Let’s start at the beginning, in other words, the what: the construction of the International Thermonuclear Experimental Reactor (ITER). In other words, after the Manhattan Project, the Apollo Programme, the International Space Station and the development of the GPS system, the fifth most expensive experimental project in history – with an estimated resource use of between €18 billion and €22 billion. And we can say it even better: what the press calls ‘the world’s most complex construction project’, or the largest experimental fission reactor ever built.
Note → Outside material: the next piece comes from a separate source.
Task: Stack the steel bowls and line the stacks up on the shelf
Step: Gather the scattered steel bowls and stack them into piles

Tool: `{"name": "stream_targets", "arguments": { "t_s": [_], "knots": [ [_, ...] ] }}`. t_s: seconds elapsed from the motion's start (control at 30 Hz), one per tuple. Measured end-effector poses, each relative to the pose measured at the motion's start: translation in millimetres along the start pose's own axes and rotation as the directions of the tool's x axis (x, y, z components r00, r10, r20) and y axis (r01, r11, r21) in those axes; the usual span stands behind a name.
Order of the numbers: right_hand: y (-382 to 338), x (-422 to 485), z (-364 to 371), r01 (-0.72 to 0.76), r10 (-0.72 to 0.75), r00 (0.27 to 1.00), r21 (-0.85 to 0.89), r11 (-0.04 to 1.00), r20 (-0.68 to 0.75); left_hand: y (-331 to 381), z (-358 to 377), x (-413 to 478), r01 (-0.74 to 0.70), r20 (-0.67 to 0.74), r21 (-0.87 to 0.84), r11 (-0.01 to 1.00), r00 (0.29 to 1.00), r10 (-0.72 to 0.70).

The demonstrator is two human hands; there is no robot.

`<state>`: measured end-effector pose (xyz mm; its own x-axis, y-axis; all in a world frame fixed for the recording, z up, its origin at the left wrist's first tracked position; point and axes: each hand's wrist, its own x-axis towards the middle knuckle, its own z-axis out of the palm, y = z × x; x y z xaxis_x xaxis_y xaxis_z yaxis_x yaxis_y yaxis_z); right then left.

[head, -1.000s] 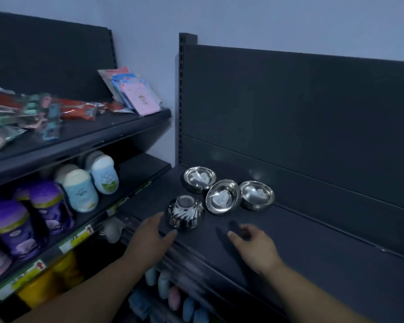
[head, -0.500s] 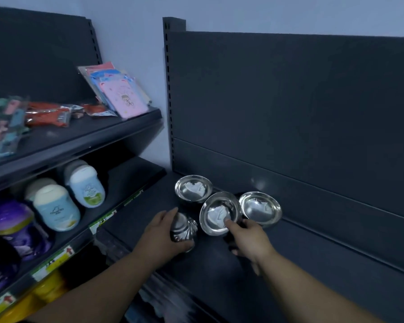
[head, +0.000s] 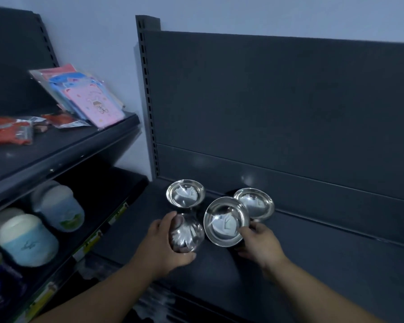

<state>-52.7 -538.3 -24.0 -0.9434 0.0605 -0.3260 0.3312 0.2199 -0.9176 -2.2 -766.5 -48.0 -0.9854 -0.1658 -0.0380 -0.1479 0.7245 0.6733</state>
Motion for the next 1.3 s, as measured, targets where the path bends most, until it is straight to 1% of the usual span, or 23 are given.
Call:
{"name": "stream_targets", "arguments": {
  "t_s": [0.07, 0.1, 0.17, 0.23, 0.3, 0.4, 0.5, 0.6, 0.63, 0.67, 0.7, 0.77, 0.83, 0.87, 0.9, 0.97, 1.03, 1.1, 1.17, 1.27, 1.3],
  "knots": [
    [-1.2, -4.3, -1.8, 0.012, -0.013, 0.999, -0.022, 1.000, -0.038, 8.8, -9.4, 3.0, 0.058, -0.006, -0.166, 0.984, 0.998, -0.060],
    [-1.4, -5.8, -2.0, 0.012, -0.013, 0.999, -0.029, 1.000, -0.052, 13.5, -13.5, 5.3, 0.092, 0.006, -0.266, 0.959, 0.996, -0.094],
    [-2.2, -8.3, -1.3, 0.007, -0.009, 0.997, -0.035, 0.999, -0.076, 22.1, -20.7, 8.5, 0.149, 0.063, -0.451, 0.880, 0.989, -0.135],
    [-1.6, -8.5, -0.6, 0.004, -0.006, 0.995, -0.029, 1.000, -0.095, 25.5, -23.2, 10.8, 0.198, 0.148, -0.600, 0.775, 0.980, -0.135],
    [-1.3, -8.5, -0.1, -0.004, 0.001, 0.996, -0.034, 0.999, -0.088, 25.6, -24.4, 10.7, 0.239, 0.225, -0.669, 0.704, 0.968, -0.114],
    [-0.1, -10.2, 0.1, -0.036, 0.033, 0.998, -0.061, 0.997, -0.049, 20.3, -26.6, 11.6, 0.267, 0.274, -0.675, 0.687, 0.956, -0.103],
    [1.2, -13.0, 2.1, -0.083, 0.082, 0.996, -0.062, 0.995, -0.014, 17.5, -30.8, 12.7, 0.248, 0.233, -0.684, 0.686, 0.965, -0.116],
    [3.5, -11.8, 2.7, -0.123, 0.122, 0.992, -0.061, 0.991, -0.017, 21.1, -35.2, 12.3, 0.211, 0.191, -0.689, 0.693, 0.976, -0.107],
    [2.9, -11.9, 2.1, -0.122, 0.119, 0.992, -0.097, 0.988, -0.031, 24.0, -36.5, 11.8, 0.198, 0.178, -0.696, 0.690, 0.979, -0.102],
    [3.7, -10.1, 1.1, -0.100, 0.092, 0.994, -0.168, 0.981, -0.057, 26.9, -37.7, 11.9, 0.189, 0.166, -0.696, 0.693, 0.981, -0.101],
    [3.8, -8.6, -0.9, -0.068, 0.046, 0.995, -0.278, 0.958, -0.084, 30.1, -38.6, 11.8, 0.178, 0.157, -0.696, 0.696, 0.983, -0.094],
    [-2.1, -9.1, -4.6, 0.000, -0.066, 0.990, -0.480, 0.877, -0.121, 36.1, -40.0, 11.6, 0.151, 0.143, -0.687, 0.711, 0.987, -0.072],
    [-13.7, -13.1, -6.8, 0.055, -0.163, 0.978, -0.596, 0.801, -0.129, 41.4, -41.7, 10.7, 0.125, 0.146, -0.671, 0.731, 0.989, -0.035],
    [-18.9, -13.6, -7.3, 0.097, -0.218, 0.968, -0.619, 0.780, -0.124, 43.8, -42.6, 10.4, 0.120, 0.161, -0.664, 0.738, 0.987, -0.016],
    [-25.0, -15.2, -6.7, 0.153, -0.279, 0.954, -0.614, 0.775, -0.114, 46.7, -43.8, 10.0, 0.116, 0.180, -0.658, 0.744, 0.984, 0.006],
    [-36.0, -18.2, -3.0, 0.270, -0.360, 0.930, -0.537, 0.799, -0.068, 52.5, -46.4, 10.4, 0.113, 0.236, -0.648, 0.753, 0.970, 0.057],
    [-42.8, -18.5, 2.1, 0.360, -0.401, 0.916, -0.431, 0.827, -0.004, 59.4, -48.3, 11.5, 0.135, 0.313, -0.646, 0.751, 0.945, 0.100],
    [-51.2, -19.7, 5.3, 0.414, -0.434, 0.901, -0.341, 0.844, 0.022, 66.0, -47.8, 12.9, 0.130, 0.363, -0.646, 0.752, 0.919, 0.153],
    [-59.0, -19.1, 2.8, 0.437, -0.459, 0.889, -0.327, 0.838, 0.011, 71.2, -43.9, 13.5, 0.106, 0.338, -0.653, 0.750, 0.927, 0.164],
    [-60.2, -10.8, -6.4, 0.424, -0.475, 0.879, -0.381, 0.822, -0.045, 70.9, -32.5, 17.4, 0.100, 0.230, -0.685, 0.721, 0.970, 0.084],
    [-59.1, -7.2, -9.1, 0.408, -0.469, 0.881, -0.409, 0.816, -0.057, 69.5, -28.4, 19.4, 0.080, 0.194, -0.670, 0.738, 0.979, 0.069]
  ]
}}
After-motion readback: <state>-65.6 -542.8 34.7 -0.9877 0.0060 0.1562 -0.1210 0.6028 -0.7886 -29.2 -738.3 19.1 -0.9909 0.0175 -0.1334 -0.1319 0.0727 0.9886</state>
We can go even further by explaining, at least succinctly, what fusion is: it is a nuclear reaction in which, when two atoms of deuterium and tritium – isotopes of hydrogen which, over decades of research, have been shown to be the ideal ‘fuel’ – collide, an enormous amount of energy is released, as well as helium atoms and neutrons. We can get an idea of the fusion reaction if we consider that it is the same as the one that produces the energy we get from the Sun.

The good thing about this energy source is that it produces no direct radioactive waste and uses virtually inexhaustible fuel. Incidentally, mankind has been pursuing a way to control this immense energy source, in other words, the plasma of deuterium and tritium at millions of degrees Celsius, ever since Australian physicist Mark Oliphant, Austrian chemical physicist Paul Harteck and New Zealand physicist Ernest Rutherford achieved the first fusion reaction at Cambridge University’s Cavendish Laboratories in 1934.

Before going any further, a few words are necessary to explain the whereabouts of the ITER construction: the experiment, which is still under preparation, in other words, under construction, is being carried out in Cadarache, in the south of France. Which leads us to explaining the how; the experimental fission reactor project is being carried out as an international collaboration between Europe, the USA, Russia, China, India, Japan and South Korea.

This scientific collaboration began in 1985 – and here’s when – on the initiative of the Soviet Union’s President Mikhail Gorbachev. After enlisting the support of French President François Mitterrand, Gorbachev proposed the creation of an international project to develop fusion energy for peaceful purposes, to Ronald Reagan, then President of the United States.

Initially, the agreement was signed by the Soviet Union, the United States, the European Atomic Energy Community (or Euratom, a European public body in charge of coordinating nuclear energy research programmes) and Japan. However, China, South Korea and India joined the project in 2007. Europe, which is funding 50% of ITER, with France contributing 10% and the other partners 10%, has acquired the right to host the site of the experiment, hence its location in Cadarache. Construction is expected to be completed by the end of 2025, with the first deuterium and tritium operations expected in 2035 – and that’s all about the when.

On to the what: 150,000 m3 of concrete, 7,500 tonnes of steel, 1 million components and 10 million individual parts, an estimated 15,000 workers from 5,000 companies in 90 countries – 3,000 people dedicated to civil engineering alone – all contained in 39 buildings and an area of 42 hectares – ‘one of the largest man-made levelled surfaces in the world’. All in all, to build a project that revolves around the tokamak, an acronym from the Russian for Toroidal Magnetic Coil Chamber – the Russians were the first to come up with this design – ‘a ring-shaped magnetic chamber (…), the best fusion reactor design we know of’, Professor Ian Trevelyan Chapman, director general of the UK’s Atomic Energy Authority, told Power Technology.

Let’s breathe for a second and move on to what: the construction of a vacuum chamber… no, the world’s largest stainless steel vacuum chamber, weighing 4,000 tonnes, to contain the tokamak; the construction of a system of electromagnets, the most powerful ever built – whose magnetic field will contain the extremely hot plasma of deuterium and tritium – and a system or ‘cryostat’ inside which liquid helium will circulate at temperatures of -269°C – necessary to ensure the superconductivity of the magnets.

The ultimate goal of all this complex deployment is to reproduce the conditions necessary for the fission reaction to occur so that we can contain and direct it in our favour. That is, to heat the deuterium and tritium fuel to a temperature of 150 million °C so that the atoms of the two substances acquire sufficient velocities to fuse upon collision and that the energy produced is 10 times greater, or 500 MW, than that consumed by the process, in other words, 50 MW.

All that remains is to clarify why: because nuclear fusion, if we can control it and put it to work for us, as ITER and many other experiments aim to do, would provide unlimited energy output without CO2 emissions and radioactivity. Or, as Fusion for Energy – the EU organisation managing its contribution to ITER – puts it, ‘to measure its performance, and draw lessons for a future commercial fusion power plant’.